DELİLLERİN DEĞERLENDİRİLMESİ VE GEREKÇE:
Dava, araçtaki hasar bedelinin zorunlu mali mesuliyet sigorta poliçesine dayalı olarak tahsili istemine ilişkindir.
Mahkemece; davanın kabulüne karar verilmiş olup, hüküm davalı vekili tarafından istinaf edilmiştir.
İstinaf incelemesi HMK.nun 355. maddesi uyarınca istinaf sebepleri ile sınırlı olarak ve kamu düzeni yönünden yapılmıştır.
1-) Davacının maliki olduğu … plaka sayılı araca ait dosyada mevcut trafik kaydının incelenmesinde, araç üzerinde hak mahrumiyetinin bulunduğu, … Bankası A.Ş.nin rehinli alacaklısı olarak gösterildiği, sigortadan tazminat talep etme hakkı da öncelikle ona ait olacağından, davacı ancak lehine rehin verilen alacaklının açık muvafakatini almak şartıyla ve kendi menfaati de zedelendiği takdirde tazminat isteme hakkına sahip bulunacağından, mahkemece bu hususta resen araştırma yapılması gerektiği halde, dosya kapsamından bu hususta herhangi bir inceleme ve araştırma yapılmamış olduğu anlaşılmıştır.
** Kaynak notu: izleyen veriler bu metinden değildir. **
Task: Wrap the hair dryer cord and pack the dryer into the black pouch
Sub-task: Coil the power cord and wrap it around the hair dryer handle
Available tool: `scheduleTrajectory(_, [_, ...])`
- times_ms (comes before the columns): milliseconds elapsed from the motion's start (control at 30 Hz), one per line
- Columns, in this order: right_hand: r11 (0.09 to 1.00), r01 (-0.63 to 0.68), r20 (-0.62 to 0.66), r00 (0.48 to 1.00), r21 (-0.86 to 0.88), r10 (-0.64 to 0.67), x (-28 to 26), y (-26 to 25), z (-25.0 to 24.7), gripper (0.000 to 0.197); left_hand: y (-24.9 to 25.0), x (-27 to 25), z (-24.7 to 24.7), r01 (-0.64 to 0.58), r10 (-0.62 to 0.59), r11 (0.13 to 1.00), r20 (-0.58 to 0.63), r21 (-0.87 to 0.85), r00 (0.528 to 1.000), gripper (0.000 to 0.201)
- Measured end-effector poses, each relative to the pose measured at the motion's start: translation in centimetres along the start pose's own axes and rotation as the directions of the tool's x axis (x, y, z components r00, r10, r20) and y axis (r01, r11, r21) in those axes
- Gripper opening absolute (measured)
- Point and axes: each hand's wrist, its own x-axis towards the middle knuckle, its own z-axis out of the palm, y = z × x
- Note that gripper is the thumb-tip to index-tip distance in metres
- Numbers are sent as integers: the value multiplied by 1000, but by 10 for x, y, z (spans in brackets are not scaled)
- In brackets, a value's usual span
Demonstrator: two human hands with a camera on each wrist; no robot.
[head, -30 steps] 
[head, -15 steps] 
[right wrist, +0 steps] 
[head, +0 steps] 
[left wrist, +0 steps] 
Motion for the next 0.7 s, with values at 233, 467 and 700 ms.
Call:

Mahkemece talep hakkına sahip dava dışı … Bankası A.Ş.’ nin açılan davaya muvafakat veya icazetleri olduğuna dair gerekli belgeyi sunması için davacı tarafa süre verilmesi ve bu usulü eksiklik tamamlandığı takdirde işin esasına girilmesi gerekir. Bu nedenle, mahkemece rehin kaydının halen mevcut olup olmadığı hususunun araştırılarak, araç kaydında rehin alacaklısı olarak görünen bankanın rehin hakkının devam edip etmediği ve açılan davaya muvafakatının olup olmadığı hususları sorularak alınacak sonucuna göre işlem yapılması gerekmektedir.
2-) Mahkemece makine mühendisi bilirkişiden rapor alınmış, alınan rapora davalı taraf gerekçelerini de göstererek itirazda bulunmasına rağmen mahkemece itirazlar karşılanmadan hüküm kurulmuştur. Eksik incelemeye dayalı olarak hüküm kurulamaz. Mahkemece yapılması gereken iş, davalının itirazlarını karşılayacak şekilde İTÜ Karayolları Kürsüsü veya Karayolları Genel Müdürlüğü Fen Heyeti gibi kurumlardan seçilecek 3 kişilik uzman bilirkişi kurulundan, önceki raporların da irdelendiği, denetime elverişli, ayrıntılı ve gerekçeli şekilde rapor alınarak sonucuna göre karar verilmesi olmalıdır.
Açıklanan tüm bu gerekçelerle; davacı vekilinin istinaf başvurusunun esastan kabulüne; kararın açıklanan gerekçeler doğrultusunda kaldırılmasına, diğer istinaf nedenlerinin bu aşamada incelenmesine yer olmadığına, davanın yeniden görülmesi için 6100 sayılı Hukuk Muhakemeleri Kanunu’nun 353-(1)-a)-6) maddesi gereğince; dosyanın mahkemesine gönderilmesine karar verilerek, aşağıdaki şekilde hüküm kurmak gerekmiştir.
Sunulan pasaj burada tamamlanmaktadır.